_EXERCISE REQUIREMENTS_.
Only lines with the word "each" belong in the answer; copy them from the records below.

· · · ·

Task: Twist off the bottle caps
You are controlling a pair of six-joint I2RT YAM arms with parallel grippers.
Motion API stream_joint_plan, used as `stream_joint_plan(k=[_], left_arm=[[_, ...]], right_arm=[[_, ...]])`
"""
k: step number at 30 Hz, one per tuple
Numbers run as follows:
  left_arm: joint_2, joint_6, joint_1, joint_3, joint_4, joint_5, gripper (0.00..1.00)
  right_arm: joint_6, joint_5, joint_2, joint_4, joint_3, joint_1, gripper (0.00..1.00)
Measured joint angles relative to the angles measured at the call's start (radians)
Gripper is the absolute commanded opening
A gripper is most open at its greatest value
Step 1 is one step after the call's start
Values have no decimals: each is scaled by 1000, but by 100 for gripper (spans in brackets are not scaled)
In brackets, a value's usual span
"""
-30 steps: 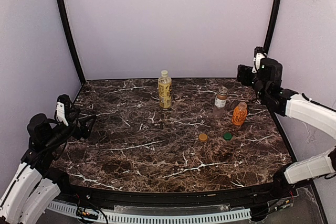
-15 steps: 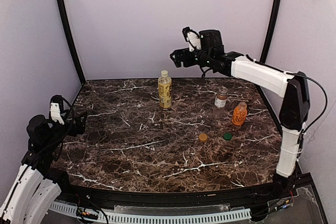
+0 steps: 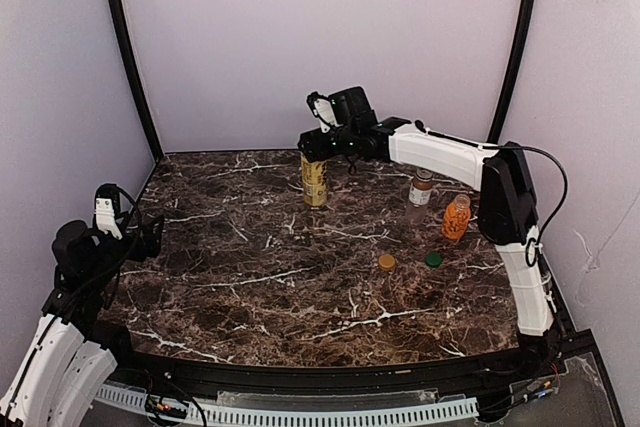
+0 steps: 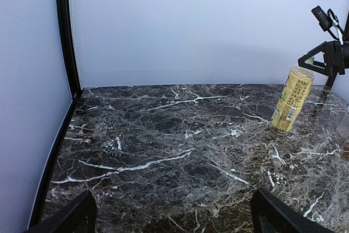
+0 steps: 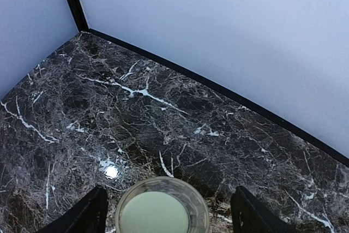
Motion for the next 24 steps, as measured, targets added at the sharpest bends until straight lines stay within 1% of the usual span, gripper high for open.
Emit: stream_joint_plan(k=[4,7,10,11,16,21,24], left_arm=[[0,0,3,0,0,3,99],[0,0,3,0,0,5,99],[0,0,4,0,0,6,99],[0,0,5,0,0,9,99],[-2,0,9,-1,16,80,97],[-4,1,9,-1,37,169,97],[1,3,9,2,39,245,96]], right_arm=[[15,-4,0,6,0,-1,42],[24,-10,0,12,-7,-1,20],[13,-14,-1,21,-11,-1,2],[17,-17,-2,26,-15,-1,0],[16,-76,-38,16,-51,-1,0],[12,-232,-142,12,-105,18,0],[4,-308,-233,17,-122,71,0]])
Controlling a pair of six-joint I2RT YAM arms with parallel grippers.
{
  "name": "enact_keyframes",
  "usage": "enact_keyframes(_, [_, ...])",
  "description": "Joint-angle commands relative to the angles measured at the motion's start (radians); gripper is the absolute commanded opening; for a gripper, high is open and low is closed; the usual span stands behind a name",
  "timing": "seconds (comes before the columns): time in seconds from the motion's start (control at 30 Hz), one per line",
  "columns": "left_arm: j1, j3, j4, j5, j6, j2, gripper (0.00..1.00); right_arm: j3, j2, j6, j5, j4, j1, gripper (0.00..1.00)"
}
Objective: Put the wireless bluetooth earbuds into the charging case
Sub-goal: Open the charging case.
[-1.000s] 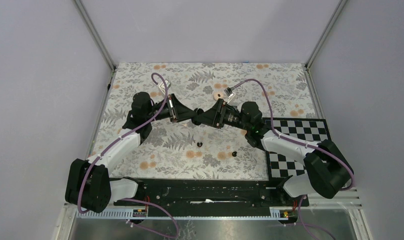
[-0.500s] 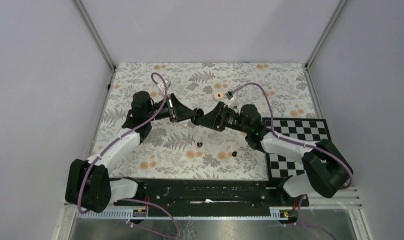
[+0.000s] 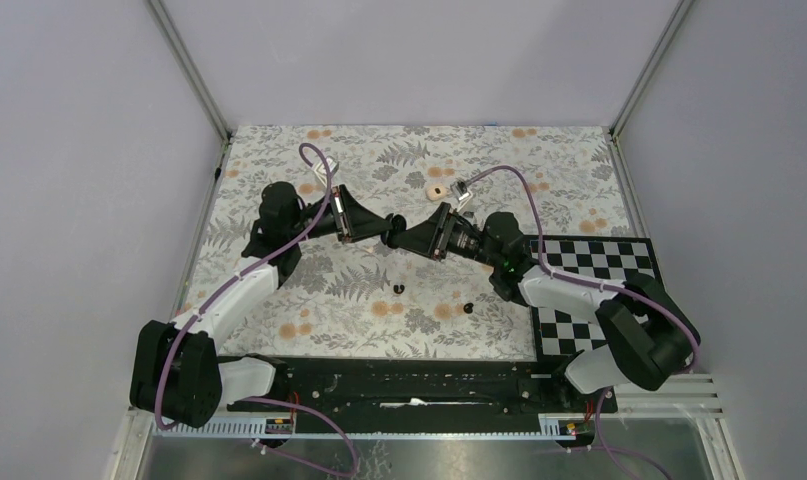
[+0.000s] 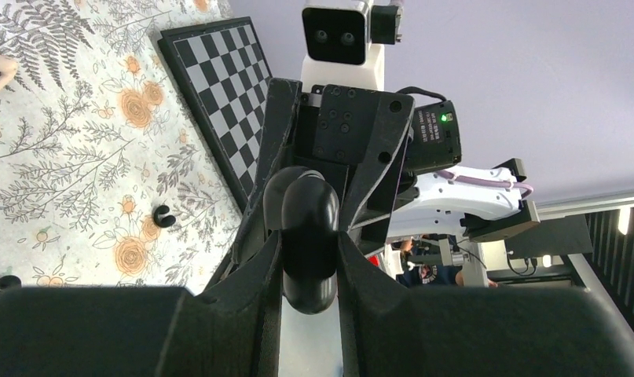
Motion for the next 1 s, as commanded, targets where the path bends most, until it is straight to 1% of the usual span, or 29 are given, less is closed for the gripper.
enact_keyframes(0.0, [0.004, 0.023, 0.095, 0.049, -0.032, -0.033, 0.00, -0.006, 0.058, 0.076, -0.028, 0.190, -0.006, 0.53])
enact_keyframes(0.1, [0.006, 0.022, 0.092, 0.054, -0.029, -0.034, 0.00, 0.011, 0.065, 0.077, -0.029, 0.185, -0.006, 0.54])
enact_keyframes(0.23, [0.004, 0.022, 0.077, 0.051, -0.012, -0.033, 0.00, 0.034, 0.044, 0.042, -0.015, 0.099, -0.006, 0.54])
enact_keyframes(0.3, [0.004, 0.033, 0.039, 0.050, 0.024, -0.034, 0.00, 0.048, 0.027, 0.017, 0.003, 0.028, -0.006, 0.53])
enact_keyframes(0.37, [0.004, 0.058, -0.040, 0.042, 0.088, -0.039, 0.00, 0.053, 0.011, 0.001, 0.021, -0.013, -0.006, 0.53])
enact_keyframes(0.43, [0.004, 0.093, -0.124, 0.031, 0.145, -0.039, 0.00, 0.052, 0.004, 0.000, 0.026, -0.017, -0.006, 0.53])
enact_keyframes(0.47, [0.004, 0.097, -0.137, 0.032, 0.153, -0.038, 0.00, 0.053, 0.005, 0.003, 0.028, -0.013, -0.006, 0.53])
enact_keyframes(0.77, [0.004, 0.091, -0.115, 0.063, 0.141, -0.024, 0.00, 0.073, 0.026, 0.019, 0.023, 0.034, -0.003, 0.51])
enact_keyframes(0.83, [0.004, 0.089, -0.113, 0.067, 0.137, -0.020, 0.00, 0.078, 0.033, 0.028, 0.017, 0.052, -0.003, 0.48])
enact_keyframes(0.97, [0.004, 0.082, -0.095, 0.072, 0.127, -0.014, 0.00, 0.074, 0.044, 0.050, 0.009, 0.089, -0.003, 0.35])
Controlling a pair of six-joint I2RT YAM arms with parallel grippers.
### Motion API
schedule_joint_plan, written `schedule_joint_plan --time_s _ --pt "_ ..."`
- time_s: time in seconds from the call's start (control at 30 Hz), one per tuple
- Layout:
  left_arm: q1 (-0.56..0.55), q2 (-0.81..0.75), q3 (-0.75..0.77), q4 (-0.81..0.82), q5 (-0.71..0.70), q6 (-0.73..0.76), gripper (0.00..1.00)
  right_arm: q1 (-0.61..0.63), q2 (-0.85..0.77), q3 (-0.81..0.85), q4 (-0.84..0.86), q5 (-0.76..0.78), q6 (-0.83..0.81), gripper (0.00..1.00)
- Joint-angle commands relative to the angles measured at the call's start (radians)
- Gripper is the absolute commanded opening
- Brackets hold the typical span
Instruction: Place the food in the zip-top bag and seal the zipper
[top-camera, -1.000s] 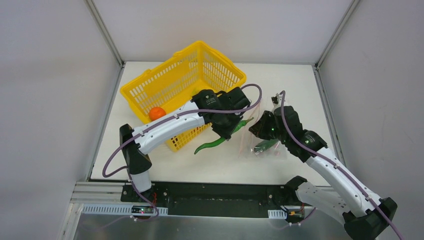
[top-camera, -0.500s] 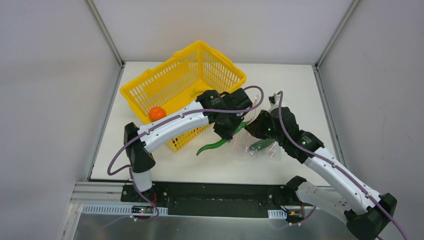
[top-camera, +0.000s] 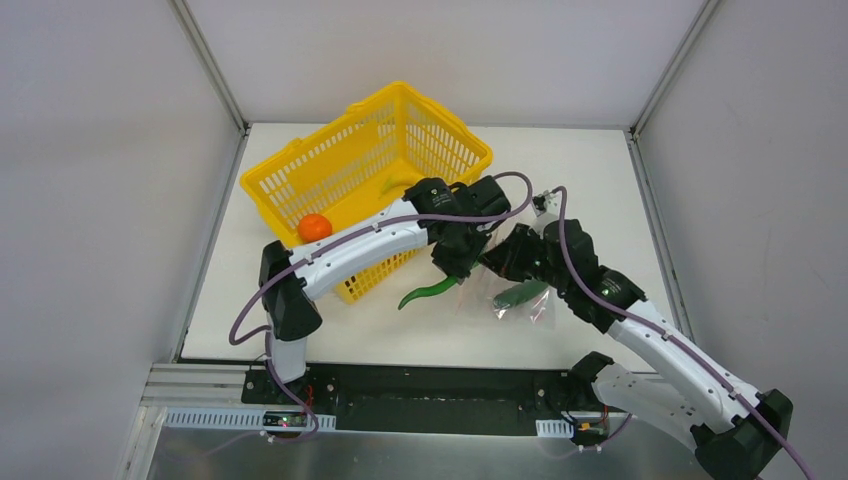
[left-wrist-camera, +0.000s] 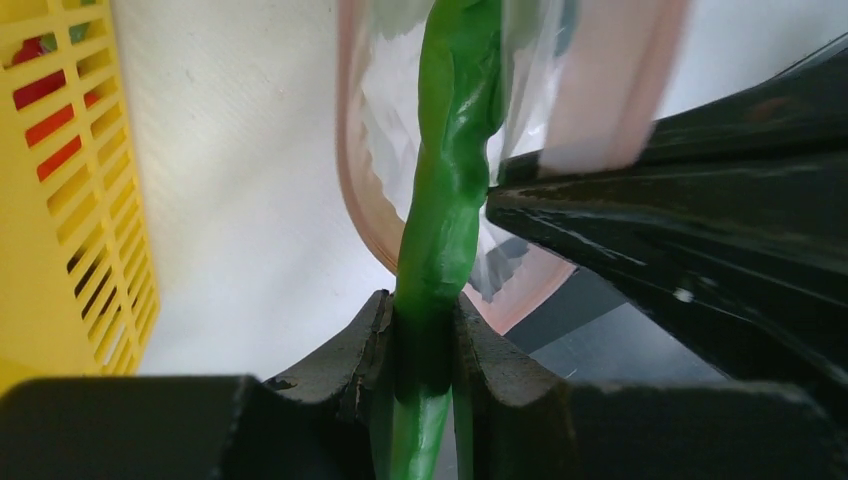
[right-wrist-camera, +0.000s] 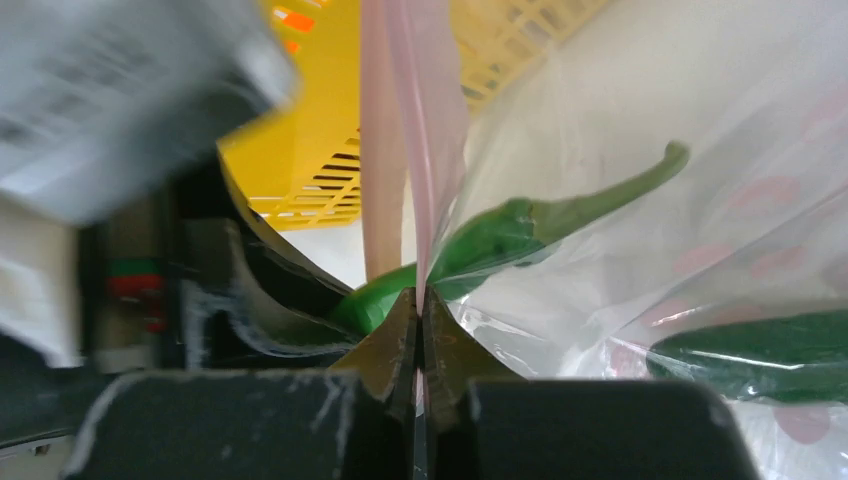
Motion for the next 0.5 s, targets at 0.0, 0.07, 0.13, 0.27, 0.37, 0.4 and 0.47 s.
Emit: schedule_joint_plan --time_s 0.0,0.07,0.13,0.27,0.37,0.4,0.47 --pt "0.010 0.026 0.104 -0.059 0.010 0.034 0.10 0.004 -0.024 -0.047 0.126 -0.042 0.090 0.00" --pt "0.007 0.038 0.146 -0.104 -0.010 0.066 0.17 0.005 -0.042 -0.071 0.147 -0.023 0.116 0.00" --pt "0.007 0.034 0.150 -0.112 -0.033 0.086 0.29 0.004 -0.060 -0.088 0.157 -0.002 0.133 0.00" --pt "0.007 0.049 0.175 -0.120 -0.043 0.101 0.44 0.002 -0.081 -0.089 0.171 -0.006 0.160 0.00" --pt "0.006 0.072 0.220 -0.143 -0.054 0.103 0.47 -0.011 -0.064 -0.059 0.164 -0.059 0.189 0.00" --pt "0.006 0.072 0.228 -0.141 -0.055 0.102 0.47 -0.019 -0.052 -0.049 0.155 -0.078 0.199 0.00" --pt "0.006 0.050 0.225 -0.125 -0.056 0.103 0.48 -0.043 -0.032 -0.035 0.138 -0.106 0.209 0.00"
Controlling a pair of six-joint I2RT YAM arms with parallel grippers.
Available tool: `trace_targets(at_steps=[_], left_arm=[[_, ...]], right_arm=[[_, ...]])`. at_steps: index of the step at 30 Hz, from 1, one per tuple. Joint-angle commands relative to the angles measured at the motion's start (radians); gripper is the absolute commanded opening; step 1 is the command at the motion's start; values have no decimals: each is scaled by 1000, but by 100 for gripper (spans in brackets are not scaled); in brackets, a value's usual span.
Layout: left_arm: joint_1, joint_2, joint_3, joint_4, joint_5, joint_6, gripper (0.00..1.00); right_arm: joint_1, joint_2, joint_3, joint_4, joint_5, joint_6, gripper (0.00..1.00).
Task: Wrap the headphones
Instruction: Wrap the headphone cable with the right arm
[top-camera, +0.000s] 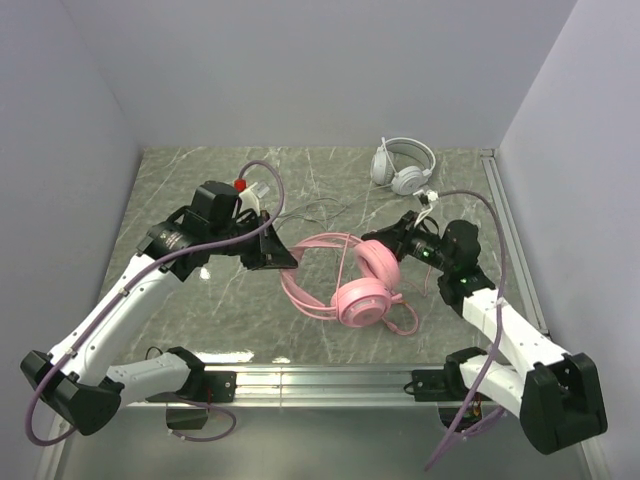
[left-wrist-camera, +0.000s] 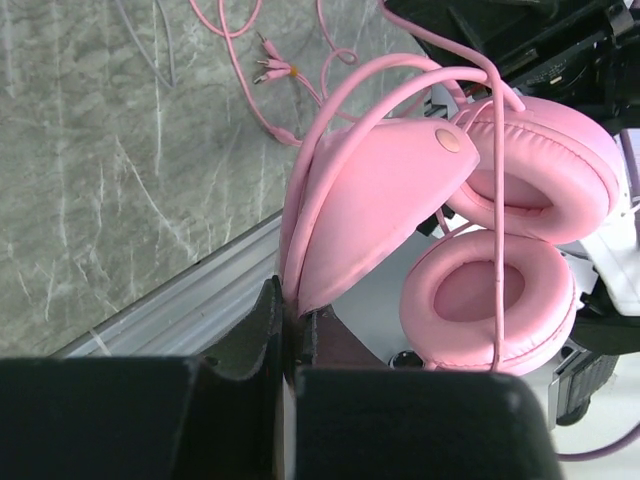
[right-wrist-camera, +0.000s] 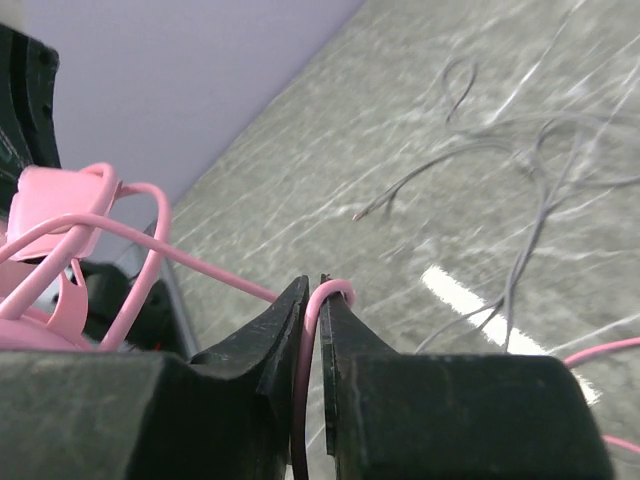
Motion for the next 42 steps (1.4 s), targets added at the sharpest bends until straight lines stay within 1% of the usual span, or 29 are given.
trace_targets(at_steps=[1,2,3,4,5,7,11,12,15,20,24,28,32,35,42], left_arm=[[5,-42,96,211,174,-39,0],[6,-45,84,217,181,-43,0],[6,-50,77,225,189,-50,0],[6,-55,67,234,198,-60,0],[8,-64,41,259,217,-65,0],[8,-76,18,270,223,-65,0],[18,-111,-67,306,264,-56,0],[21,-116,-80,328,302,-59,0],[38,-133,-114,378,367,-77,0],[52,-107,-46,294,314,-44,0],[52,-99,-6,294,281,-63,0],[52,-90,29,305,208,-106,0],[52,-82,58,296,120,-108,0],[51,-75,73,279,97,-100,0],[51,-75,83,251,38,-88,0]], right_arm=[[0,-57,-63,7,140,-70,18],[0,-77,-81,29,162,-67,18],[0,-131,-103,55,180,-65,17],[1,-161,-150,114,196,-62,17],[1,-190,-170,138,218,-60,16],[3,-270,-207,172,223,-66,15],[4,-376,-236,160,260,-97,13],[3,-400,-242,158,268,-100,13],[3,-414,-268,173,263,-109,12],[6,-350,-253,160,240,-108,13],[20,-270,-235,172,208,-100,14],[79,-223,-235,201,231,-96,15],[200,-181,-233,222,323,-97,17],[257,-128,-224,256,337,-77,17],[339,-25,-207,359,377,-60,17]])
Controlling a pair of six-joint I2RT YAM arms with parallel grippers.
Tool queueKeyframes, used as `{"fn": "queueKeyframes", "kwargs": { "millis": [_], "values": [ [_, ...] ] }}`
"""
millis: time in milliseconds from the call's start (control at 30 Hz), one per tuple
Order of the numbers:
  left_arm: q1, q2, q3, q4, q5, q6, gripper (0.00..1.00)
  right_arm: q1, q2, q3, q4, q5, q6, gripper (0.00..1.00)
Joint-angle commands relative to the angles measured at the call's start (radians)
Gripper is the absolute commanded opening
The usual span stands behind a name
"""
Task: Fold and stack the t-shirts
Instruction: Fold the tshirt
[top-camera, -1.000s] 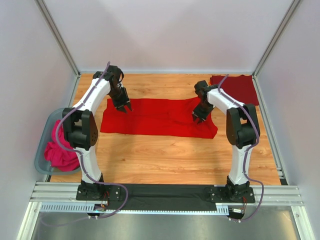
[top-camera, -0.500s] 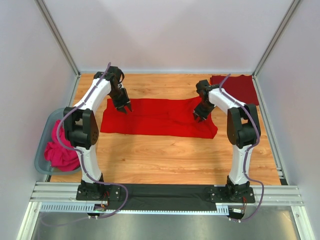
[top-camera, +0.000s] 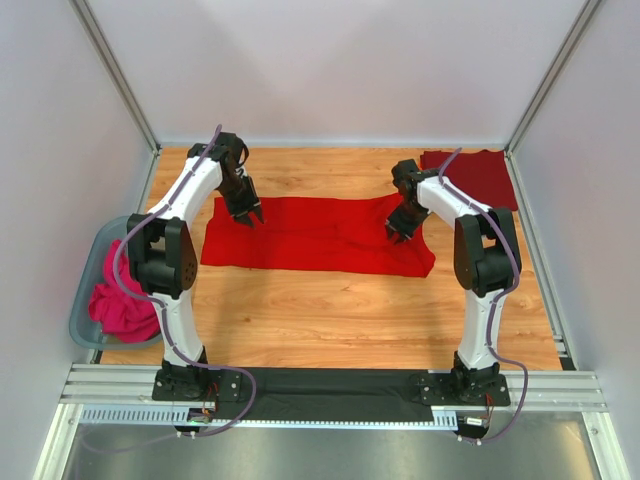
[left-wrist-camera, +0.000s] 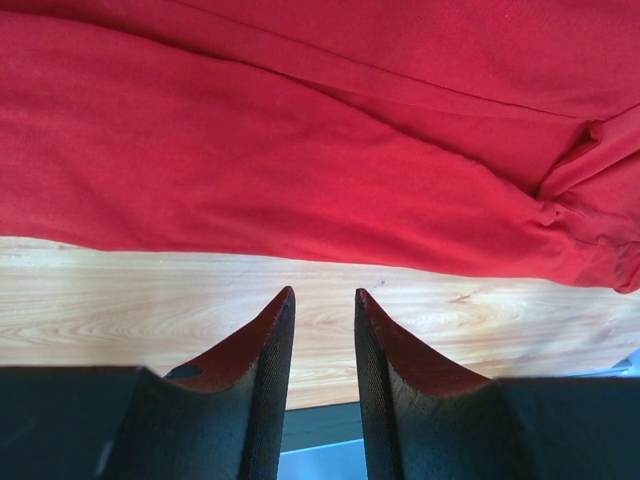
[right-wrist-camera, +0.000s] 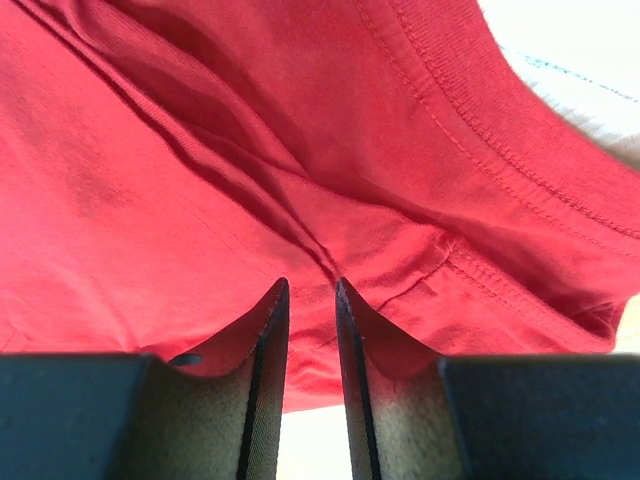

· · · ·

_ANSWER BOX_.
Values have no decimals: each is scaled by 1000, but by 100 for gripper (spans in brackets are not scaled)
Available tool: `trace_targets(at_steps=[_], left_arm=[[_, ...]], right_arm=[[_, ...]])`. at_steps: index of the step at 30 Hz, from 1, one per tuple. Joint-angle commands relative to the angles measured at the motion's start (radians); gripper is the absolute commanded opening; step 1 is the command at the motion's start; values have no decimals: each is scaled by 1000, but by 100 for gripper (spans in brackets are not scaled); in brackets, a value's usual span.

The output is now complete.